Whether the building permit “should be upheld on the merits” is determined by interpreting and applying the Judgment in the Chadwell case. The Judgment must be interpreted in accordance with the plain meaning of its words (here, as the Judgment states, defined in reference to “the Zoning and Rules and Regulations of the Town of Swampscott and the Building Code of the Commonwealth of Massachusetts for a Building Permit”), [Note 6] and, because the Judgment is based on the agreement of the parties in the Chadwell case, to give effect to what those parties are fairly presumed to have intended at that time. See Clark v. State St. Trust Co., 270 Mass. 140 , 152-153 (1930). “The interpretation of a contested written contract is a question of law ordinarily appropriate for disposition by summary judgment,” Targus, 76 Mass. App. Ct. at 428, and “[e]vidence may be reviewed that elucidates the meaning of a contract term,” Mass. Mun. Wholesale Electric Co. v. Springfield, 49 Mass. App. Ct. 108 , 111 (2000).

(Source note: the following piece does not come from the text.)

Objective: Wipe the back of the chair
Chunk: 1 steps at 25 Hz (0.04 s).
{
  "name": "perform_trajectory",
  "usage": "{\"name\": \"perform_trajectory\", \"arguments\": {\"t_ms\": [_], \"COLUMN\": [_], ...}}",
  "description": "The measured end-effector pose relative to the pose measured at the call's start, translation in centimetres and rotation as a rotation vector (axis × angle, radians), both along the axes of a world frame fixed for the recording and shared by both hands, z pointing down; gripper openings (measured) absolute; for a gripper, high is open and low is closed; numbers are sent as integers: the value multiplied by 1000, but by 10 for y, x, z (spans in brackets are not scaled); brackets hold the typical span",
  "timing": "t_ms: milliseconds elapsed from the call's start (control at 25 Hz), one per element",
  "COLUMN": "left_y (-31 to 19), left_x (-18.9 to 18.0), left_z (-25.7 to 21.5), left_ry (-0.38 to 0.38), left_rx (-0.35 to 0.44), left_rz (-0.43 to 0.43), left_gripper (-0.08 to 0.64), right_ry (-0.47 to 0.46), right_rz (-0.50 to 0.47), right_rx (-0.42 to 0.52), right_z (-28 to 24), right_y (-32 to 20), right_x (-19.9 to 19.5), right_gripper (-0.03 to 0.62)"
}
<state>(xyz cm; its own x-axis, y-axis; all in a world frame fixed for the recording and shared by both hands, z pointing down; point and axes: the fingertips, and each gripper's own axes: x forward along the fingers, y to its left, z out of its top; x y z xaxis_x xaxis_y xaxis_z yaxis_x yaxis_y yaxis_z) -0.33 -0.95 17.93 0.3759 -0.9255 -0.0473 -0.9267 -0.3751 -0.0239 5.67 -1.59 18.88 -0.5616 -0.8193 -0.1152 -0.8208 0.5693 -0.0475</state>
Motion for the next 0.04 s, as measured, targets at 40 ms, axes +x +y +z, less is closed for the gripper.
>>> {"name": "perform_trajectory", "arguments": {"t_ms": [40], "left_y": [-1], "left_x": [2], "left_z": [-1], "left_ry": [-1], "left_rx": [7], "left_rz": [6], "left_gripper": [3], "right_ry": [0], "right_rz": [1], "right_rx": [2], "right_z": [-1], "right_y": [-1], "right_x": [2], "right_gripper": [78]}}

The Fistels contend that the building permit is invalid because the Schissels did not submit a “proper and complete” application within the time frame required by the Judgment. In the Fistels’ view, to have met that test, the application should have included a previously-approved site plan special permit, an appropriate order from the Conservation Commission, and been one-floor less by no later than February 23, 2009. The subsequent revisions “mooting” those issues, they argue, should not be considered as part of the original application. I disagree. Both the language and attendant circumstances of the Judgment show that (1) only a building permit application was required by February 23, 2009, (2) the Judgment did not require that all conceivably necessary approvals be in place by that date, and (3) the building inspector’s ruling that the revisions were properly deemed “part of the original application” and mooted the need for any other approvals was within the scope of his allowable discretion.

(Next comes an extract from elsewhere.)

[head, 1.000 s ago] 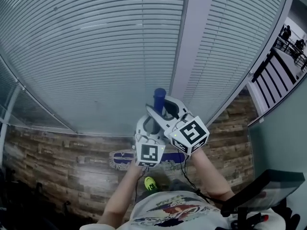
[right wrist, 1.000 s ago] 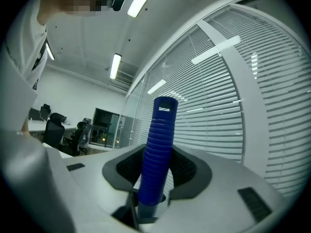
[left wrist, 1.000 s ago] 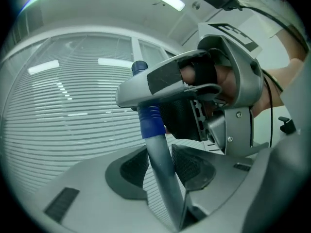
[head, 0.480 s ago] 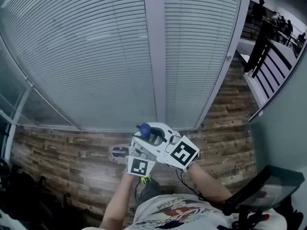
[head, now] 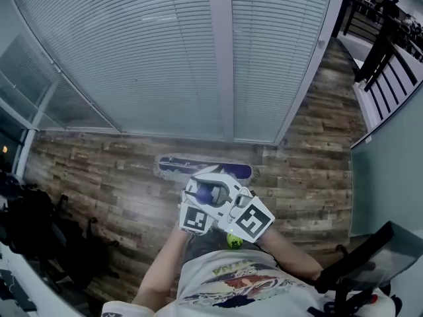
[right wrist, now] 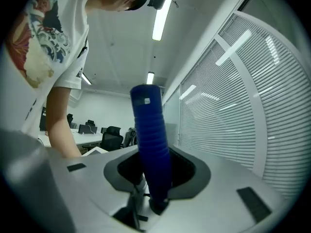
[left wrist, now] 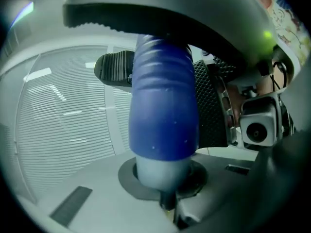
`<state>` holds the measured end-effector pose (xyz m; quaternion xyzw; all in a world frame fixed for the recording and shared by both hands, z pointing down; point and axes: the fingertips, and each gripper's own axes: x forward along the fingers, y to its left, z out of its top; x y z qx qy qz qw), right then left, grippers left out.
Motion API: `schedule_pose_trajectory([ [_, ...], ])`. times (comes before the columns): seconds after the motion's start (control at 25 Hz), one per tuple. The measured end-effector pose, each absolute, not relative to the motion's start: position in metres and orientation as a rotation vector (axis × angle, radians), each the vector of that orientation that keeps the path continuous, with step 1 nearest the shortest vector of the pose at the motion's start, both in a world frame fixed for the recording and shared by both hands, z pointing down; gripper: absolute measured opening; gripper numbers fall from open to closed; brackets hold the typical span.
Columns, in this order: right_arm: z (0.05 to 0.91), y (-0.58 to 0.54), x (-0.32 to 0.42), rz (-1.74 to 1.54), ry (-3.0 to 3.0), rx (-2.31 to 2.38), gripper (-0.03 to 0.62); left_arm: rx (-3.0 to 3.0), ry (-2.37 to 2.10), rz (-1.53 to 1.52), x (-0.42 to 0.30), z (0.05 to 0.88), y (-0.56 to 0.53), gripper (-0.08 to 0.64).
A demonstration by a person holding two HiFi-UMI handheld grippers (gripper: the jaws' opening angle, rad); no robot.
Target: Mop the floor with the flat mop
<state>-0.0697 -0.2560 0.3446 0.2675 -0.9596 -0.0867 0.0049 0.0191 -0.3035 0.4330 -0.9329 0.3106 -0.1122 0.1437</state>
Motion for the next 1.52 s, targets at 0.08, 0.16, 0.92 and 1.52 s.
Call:
schedule_pose_trajectory([
  [0.08, 0.354, -0.235, -0.068, -0.24, -3.002, 0.817, 0.124, -2.669, 0.881, -0.445, 0.019, 0.443, -0.283, 0.011],
  [0.16, 0.362, -0.215, -0.068, -0.228, -3.001, 0.796, 0.126, -2.652, 0.905, -0.467, 0.017, 0.451, -0.267, 0.012],
  [0.92, 0.412, -0.006, -0.177, -0.201, -2.972, 0.55, 0.16, -2.612, 0.967, -0.314, -0.079, 0.493, -0.069, 0.012],
  [1.52, 0.397, 0.173, -0.156, -0.247, -3.04, 0.498, 0.16, -2.635, 1.088, -0.312, -0.061, 0.481, 0.104, 0.013],
])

I begin with the language of the Judgment, which required a submittal “in keeping with the Zoning and Rules and Regulations of the Town of Swampscott and the Building Code of the Commonwealth of Massachusetts for a Building Permit.” (emphasis added). A building permit application does not require the simultaneous inclusion of all other approvals (although its issuance may be contingent on those approvals), and the Building Code specifically recognizes that applications may be revised during the application process, including the obtaining (or, as here, the mooting) of other approvals.

Under the State Building Code, 780 CMR 5110.4, a building permit application must be submitted on either a “uniform building permit application [form as] contained in Appendix 780 CMR 120.P or on a form that has been approved by the BBRS for such purpose,” and the application must be accompanied by the requisite fee as determined by the municipality. See Form of Application, 780 CMR 5110.4 (Mass. Building Code 7th Ed.). [Note 7] The Building Code also requires the applicant to submit “three sets of construction documents” with the application that provide a number of details about the project. See Construction Documents, 780 CMR 5110.7 (Mass. Building Code 7th Ed.). [Note 8] The failure to include the necessary construction documents “shall result in denial of the permit.” Id.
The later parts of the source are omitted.